La storia d’amore con il giovane principe spartano Giacinto non andò meglio. Infatti, a causa della gelosia del dio del vento Zefiro, durante uno dei frequenti allenamenti del lancio del disco organizzati dal principe e da Apollo, Giacinto venne colpito a morte a causa di una folata di vento che deviò la traiettoria di un lancio di Apollo. Questo, con il cuore colmo di disperazione, tramutò l’amato in un bellissimo fiore rosso. Sui suoi petali incise un’esclamazione di dolore (corrispondente in italiano alla parola ahi).
Il dio della musica ebbe anche numerosissimi figli, quasi una trentina, con i quali fa concorrenza a Poseidone. Tra questi troviamo Aristeo, concepito con Cirene, figlia di Ipseo e Clidanope, e Troilo, dall’unione con Ecuba, moglie di Priamo e regina di Troia.
Interessante e fondamentale è anche l’intervento di Apollo Durante la guerra di Troia, che lo vede schierato a fianco dei Troiani, in quanto infuriato con i Greci e con il loro capo supremo e assoluto Agamennone. Quest’ultimo infatti aveva rapito la giovane Criseide, figlia di Crise, sacerdote di Apollo.
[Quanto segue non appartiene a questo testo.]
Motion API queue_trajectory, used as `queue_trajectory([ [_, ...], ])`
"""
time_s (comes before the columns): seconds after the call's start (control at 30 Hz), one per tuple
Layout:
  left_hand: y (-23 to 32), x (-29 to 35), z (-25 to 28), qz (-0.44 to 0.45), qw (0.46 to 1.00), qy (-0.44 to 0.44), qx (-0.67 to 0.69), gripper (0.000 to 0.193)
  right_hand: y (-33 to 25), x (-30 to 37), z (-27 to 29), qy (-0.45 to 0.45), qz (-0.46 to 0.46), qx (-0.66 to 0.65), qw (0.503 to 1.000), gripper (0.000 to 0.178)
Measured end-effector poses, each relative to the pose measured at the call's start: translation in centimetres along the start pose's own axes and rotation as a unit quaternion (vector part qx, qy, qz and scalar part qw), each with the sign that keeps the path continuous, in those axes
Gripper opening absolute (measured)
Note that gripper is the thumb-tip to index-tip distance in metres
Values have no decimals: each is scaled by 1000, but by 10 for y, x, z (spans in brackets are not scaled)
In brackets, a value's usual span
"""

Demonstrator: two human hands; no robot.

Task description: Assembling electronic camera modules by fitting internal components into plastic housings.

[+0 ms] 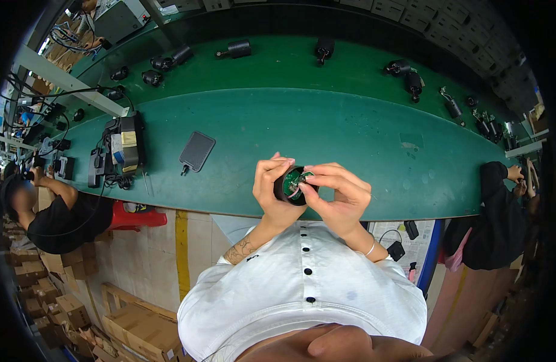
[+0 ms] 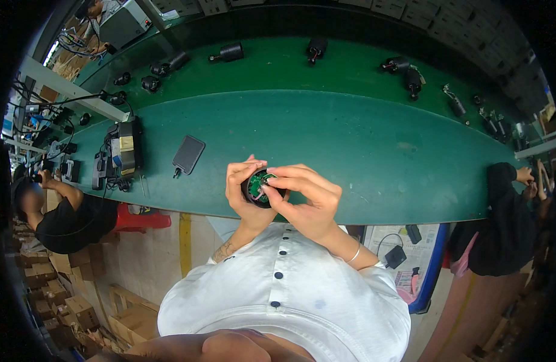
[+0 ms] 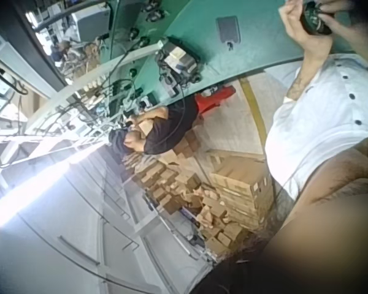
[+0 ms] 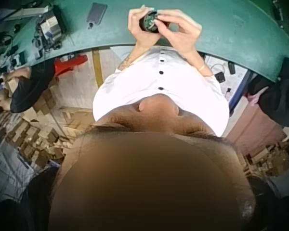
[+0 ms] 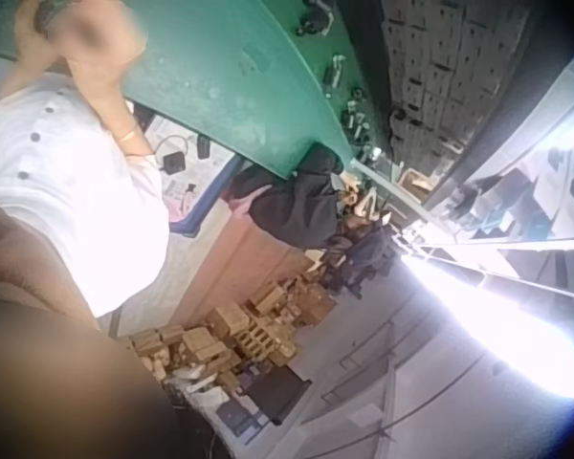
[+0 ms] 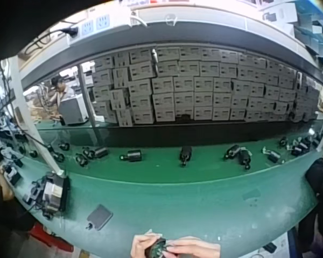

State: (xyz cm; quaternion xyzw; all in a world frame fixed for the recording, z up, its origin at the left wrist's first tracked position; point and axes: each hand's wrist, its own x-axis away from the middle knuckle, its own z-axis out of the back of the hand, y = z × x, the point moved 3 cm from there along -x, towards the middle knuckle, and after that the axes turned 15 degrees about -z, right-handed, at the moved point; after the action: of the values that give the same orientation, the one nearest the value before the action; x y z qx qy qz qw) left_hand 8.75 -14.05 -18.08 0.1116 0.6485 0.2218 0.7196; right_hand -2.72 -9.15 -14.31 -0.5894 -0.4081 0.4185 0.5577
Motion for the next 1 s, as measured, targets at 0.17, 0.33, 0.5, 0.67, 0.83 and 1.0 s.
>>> queue_trajectory([
  [0.17, 7, -2, 0, 24, 997, 44, 60, 50, -10, -9, -4, -34, 74, 4, 997, 18],
  [0.33, 6, 3, -2, -33, 999, 20, 8, 49, -7, -10, -2, -41, 26, 66, 997, 18],
  [0.5, 10, 3, -2, -64, 998, -5, -28, 39, -5, -8, -1, -60, 34, 55, 996, 16],
  [0.67, 11, 1, -1, -52, 997, 4, -54, 39, 0, -3, -6, -70, -76, -20, 994, 12],
  [0.83, 9, 3, -1, -80, 995, 12, -56, 43, 0, 0, -4, -38, -31, 60, 997, 21],
  [1.0, 12, 2, -3, -104, 992, -1, -66, 49, 24, -5, -4, -114, -212, -261, 935, 38],
])
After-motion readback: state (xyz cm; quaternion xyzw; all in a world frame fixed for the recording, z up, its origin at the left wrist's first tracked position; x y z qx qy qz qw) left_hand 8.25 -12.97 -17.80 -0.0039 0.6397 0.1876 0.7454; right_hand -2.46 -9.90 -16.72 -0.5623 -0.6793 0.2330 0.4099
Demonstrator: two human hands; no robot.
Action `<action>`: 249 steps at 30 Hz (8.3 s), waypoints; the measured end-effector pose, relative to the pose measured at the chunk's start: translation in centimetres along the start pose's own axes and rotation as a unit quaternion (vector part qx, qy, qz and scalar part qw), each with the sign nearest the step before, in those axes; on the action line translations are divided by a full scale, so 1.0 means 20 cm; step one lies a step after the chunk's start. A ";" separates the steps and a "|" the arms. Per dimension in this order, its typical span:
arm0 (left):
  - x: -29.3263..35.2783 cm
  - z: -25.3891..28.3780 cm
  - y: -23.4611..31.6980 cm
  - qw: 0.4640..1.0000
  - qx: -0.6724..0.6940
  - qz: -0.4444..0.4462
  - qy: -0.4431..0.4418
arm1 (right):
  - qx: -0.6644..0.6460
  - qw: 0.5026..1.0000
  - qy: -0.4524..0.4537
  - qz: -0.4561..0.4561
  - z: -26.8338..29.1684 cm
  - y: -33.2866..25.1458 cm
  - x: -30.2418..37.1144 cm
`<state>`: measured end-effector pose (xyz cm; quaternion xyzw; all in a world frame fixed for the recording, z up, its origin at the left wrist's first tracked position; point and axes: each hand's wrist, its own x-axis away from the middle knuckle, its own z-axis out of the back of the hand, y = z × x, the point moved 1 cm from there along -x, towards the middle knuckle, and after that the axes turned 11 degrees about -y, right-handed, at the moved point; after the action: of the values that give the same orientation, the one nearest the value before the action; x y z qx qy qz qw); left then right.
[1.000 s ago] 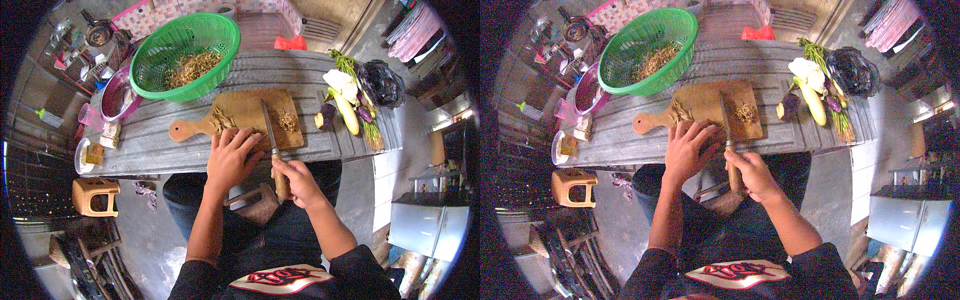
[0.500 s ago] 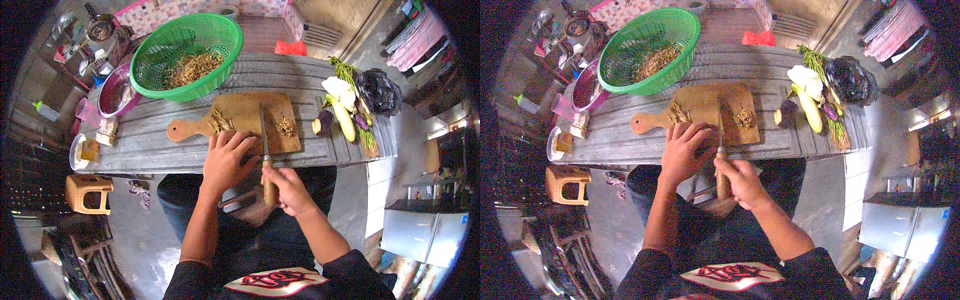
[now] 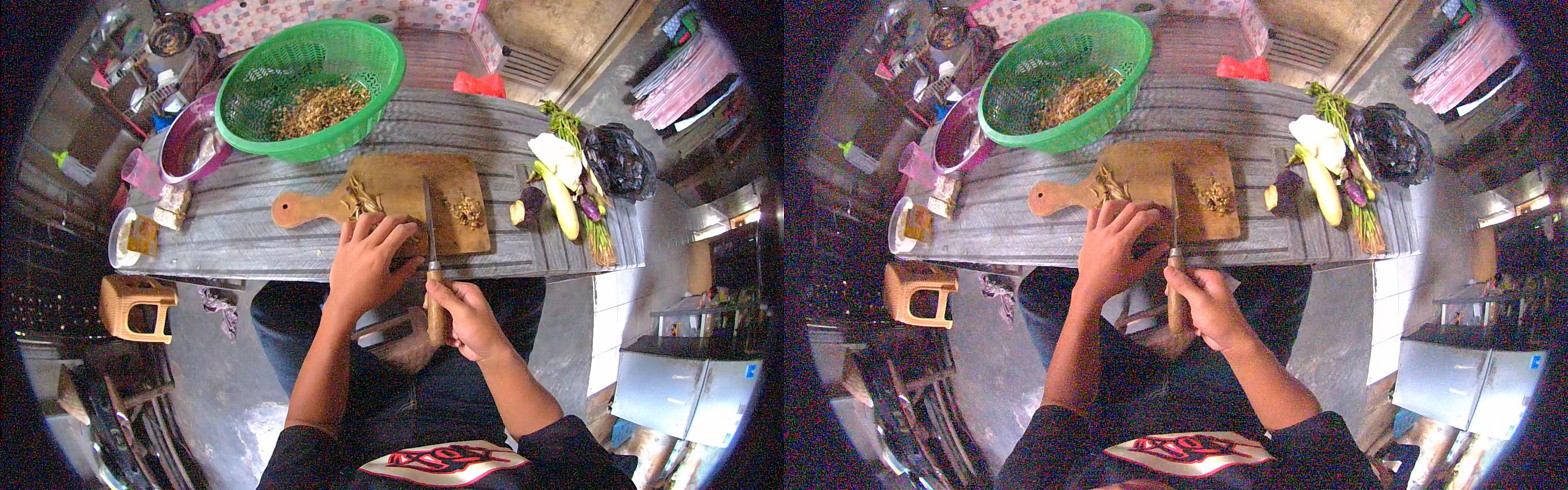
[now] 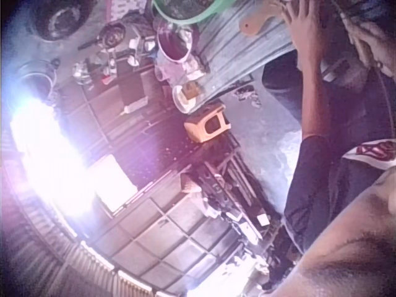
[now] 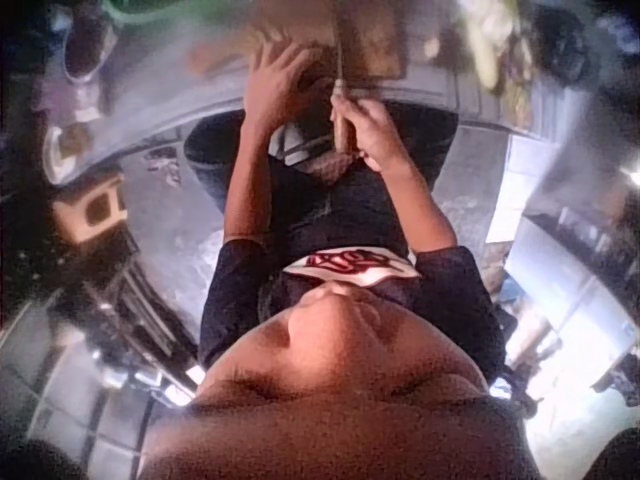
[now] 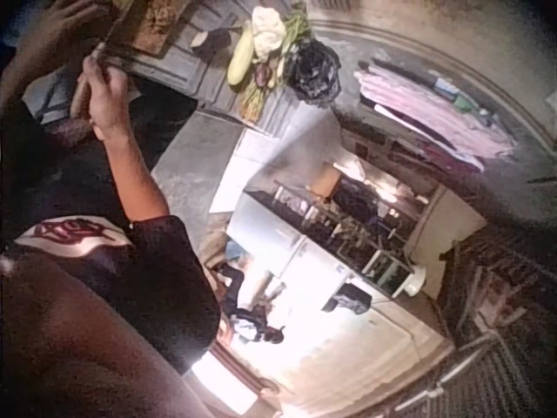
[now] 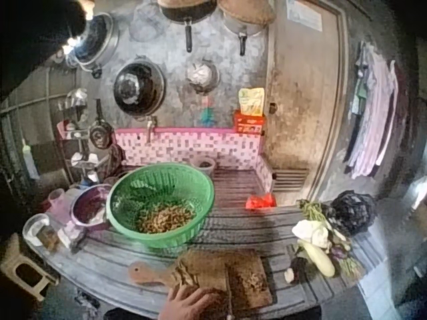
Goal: The person chops ginger root on a wooden cutting board using a knife, preparing pieces and setting them on the board.
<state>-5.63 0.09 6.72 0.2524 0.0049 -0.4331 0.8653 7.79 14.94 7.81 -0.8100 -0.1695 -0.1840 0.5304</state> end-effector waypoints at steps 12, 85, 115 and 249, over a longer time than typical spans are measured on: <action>0.00 0.01 0.00 1.000 -0.010 -0.007 -0.011 | 0.023 1.000 0.003 0.010 0.05 0.05 0.00; 0.03 -0.05 -0.01 0.997 -0.018 0.023 0.069 | -0.030 0.998 0.052 0.034 0.02 -0.08 -0.04; 0.03 -0.03 0.00 0.998 -0.012 -0.002 0.068 | -0.056 0.997 0.048 0.003 0.00 0.05 -0.09; -0.02 -0.03 -0.02 0.997 0.035 0.045 0.052 | 0.129 0.989 0.041 0.066 -0.01 0.15 -0.12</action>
<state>-5.95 0.48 6.05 0.3049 0.0230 -0.3798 0.8731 7.07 13.43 4.33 -0.7363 -0.1163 -0.1581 0.6475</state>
Per vendicare l'affronto, il Dio decimò le schiere avversarie con le sue terribili frecce, fino a che Agamennone non acconsentì a rilasciare la prigioniera, pretendendo in cambio Briseide, schiava di Achille. Apollo continuò comunque a parteggiare per i Troiani durante la guerra. Salvò infatti la vita a Enea, in duello contro Diomede, che stava per ucciderlo. Aiutò anche Ettore e Euforbo nello scontro con Patroclo, amico ed allievo di Achille. Il Dio infatti, oltre ad aver stordito il giovane che i Troiani avevano scambiato per il re mirmidone vista l'armatura che indossava, lo privò della propria corazza sciogliendola come neve al sole. Distrusse perfino la punta della lancia con cui Patroclo stava mietendo vittime tra le file troiane, e soprattutto fu sempre Apollo a guidare la freccia scoccata da Paride verso il punto debole di Achille.